Cases
2013Na26006 Claims
2013Na26013 (Consolidated) Reimbursements
Plaintiff-Appellant
Hyundai Maritime Fire Insurance Corporation
Defendant Appellant
1. A;
2. B
3. C.
4. D;
5. E.
The first instance judgment
Cheongju District Court Decision 2012Da32096, 2013 Decided September 13, 2013
151987 (Consolidated Judgment) Judgment
Conclusion of Pleadings
September 26, 2014
Imposition of Judgment
November 28, 2014
Text
1. All appeals filed by the Defendants are dismissed. 2. Costs of appeal are assessed against the Defendants.
Purport of claim and appeal
1. Purport of claim
Defendant B shall pay to the Plaintiff 27,272,727 won, Defendant A, C, D, and E the amount of KRW 18,181,818 for each of the above amounts, and 20% per annum for each of the above amounts from November 16, 2012 to the service date of a copy of each of the instant complaint, and from the next day to the day of full payment.
2. Purport of appeal
The judgment of the first instance is revoked. The plaintiff's claim against the defendants is dismissed in entirety.
Reasons
1. Basic facts
A. At around 11:00 on August 26, 2012, F driven by a non-registered fluor (97C; hereinafter referred to as “Defendant Oba”) on his/her own, and proceeded to a 513-lane Do road ( approximately 3.1m wide in length) from the superscopary surface to the Descopary surface, while driving the 513-lane Do road ( approximately 3.1m wide in width) on the superscopary surface, F coming to the right right right right right right right right right right right right right right right right right right right right right right right right right right right right right right right right right right right right right right right right right right right right right right right right right right right right right right right right right right right right right right right right right right right right right right right right right right right right right right right right right right right right right right right right right right right right right right right right right right right right right right right right right right right right right right right right right right right right right right right right right right right right to the right right right right right right right right right right right right right right right right right right right right right right right right right right right right right right right right right right right right right right right right right right right right.

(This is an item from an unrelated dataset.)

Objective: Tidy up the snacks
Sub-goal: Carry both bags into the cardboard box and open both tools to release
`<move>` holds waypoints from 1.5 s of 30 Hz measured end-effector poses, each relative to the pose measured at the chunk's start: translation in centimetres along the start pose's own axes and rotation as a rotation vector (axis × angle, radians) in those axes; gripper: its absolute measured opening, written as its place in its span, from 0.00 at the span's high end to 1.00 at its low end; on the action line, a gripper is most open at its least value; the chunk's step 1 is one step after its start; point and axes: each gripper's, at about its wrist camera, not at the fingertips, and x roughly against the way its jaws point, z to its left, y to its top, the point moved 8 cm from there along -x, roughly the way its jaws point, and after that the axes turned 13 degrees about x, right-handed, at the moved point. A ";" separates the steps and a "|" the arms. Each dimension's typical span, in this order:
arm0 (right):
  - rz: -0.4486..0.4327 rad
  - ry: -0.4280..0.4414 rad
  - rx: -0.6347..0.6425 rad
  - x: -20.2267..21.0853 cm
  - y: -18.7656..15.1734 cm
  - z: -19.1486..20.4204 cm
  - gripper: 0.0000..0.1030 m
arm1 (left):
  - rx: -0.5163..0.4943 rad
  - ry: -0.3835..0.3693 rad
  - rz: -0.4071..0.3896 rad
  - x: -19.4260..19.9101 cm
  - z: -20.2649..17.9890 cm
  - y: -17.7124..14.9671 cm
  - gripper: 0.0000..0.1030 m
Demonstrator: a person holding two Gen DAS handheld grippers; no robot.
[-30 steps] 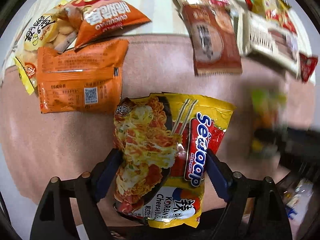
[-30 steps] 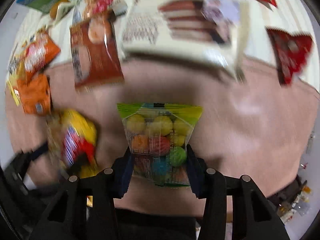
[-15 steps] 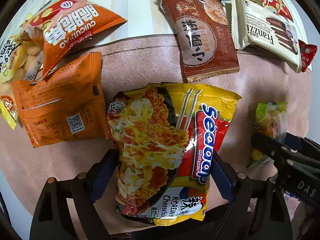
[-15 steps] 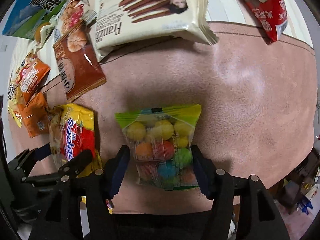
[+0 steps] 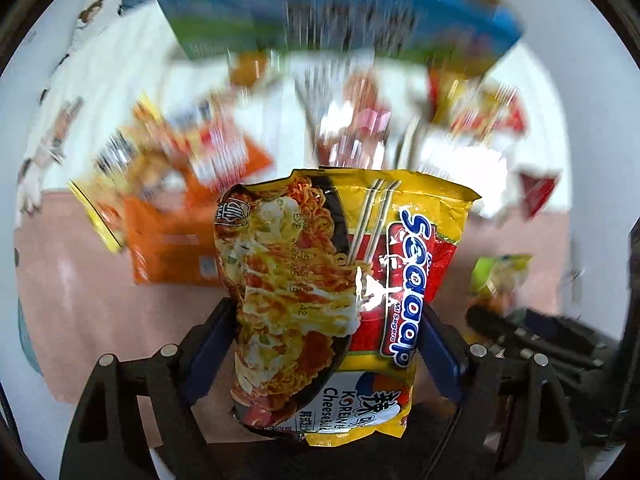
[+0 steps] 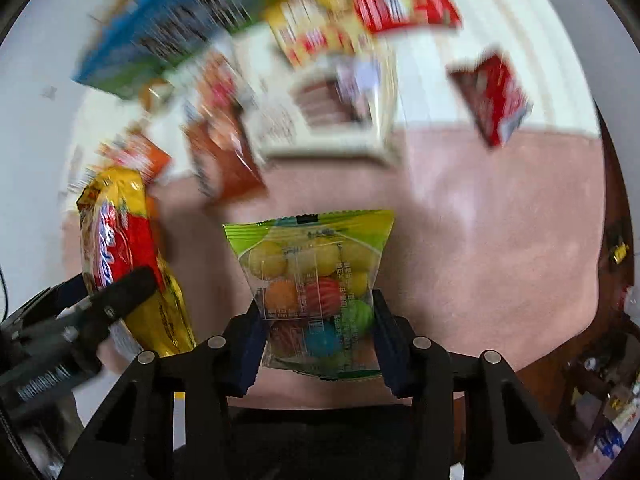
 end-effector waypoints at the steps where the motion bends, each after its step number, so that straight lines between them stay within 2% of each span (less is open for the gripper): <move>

B. The defendant Oral Ba did not subscribe to liability insurance under the Guarantee of Automobile Accident Compensation Act.
C. The Plaintiff, pursuant to Articles 30 and 45(1)1 of the former Guarantee of Automobile Accident Compensation Act (amended by Act No. 11690, Mar. 23, 2013) and Articles 19 and 20 of the former Enforcement Decree of the Guarantee of Automobile Accident Compensation Act (amended by Presidential Decree No. 24443, Mar. 23, 2013), is an insurance company entrusted with the business of guaranteeing automobile accident compensation under Article 30 illegally by the Minister of Land, Transport and Maritime Affairs. Upon receiving a claim for damages from the mother L, the sole heir of the deceased LI, the Plaintiff paid KRW 100,000,000, which is the maximum amount of compensation for death under the criteria for paying the liability insurance proceeds, to L on November 15, 2012. The deceased received the amount between February 2,231,100 and 2,714,140 won as the amount of benefits paid.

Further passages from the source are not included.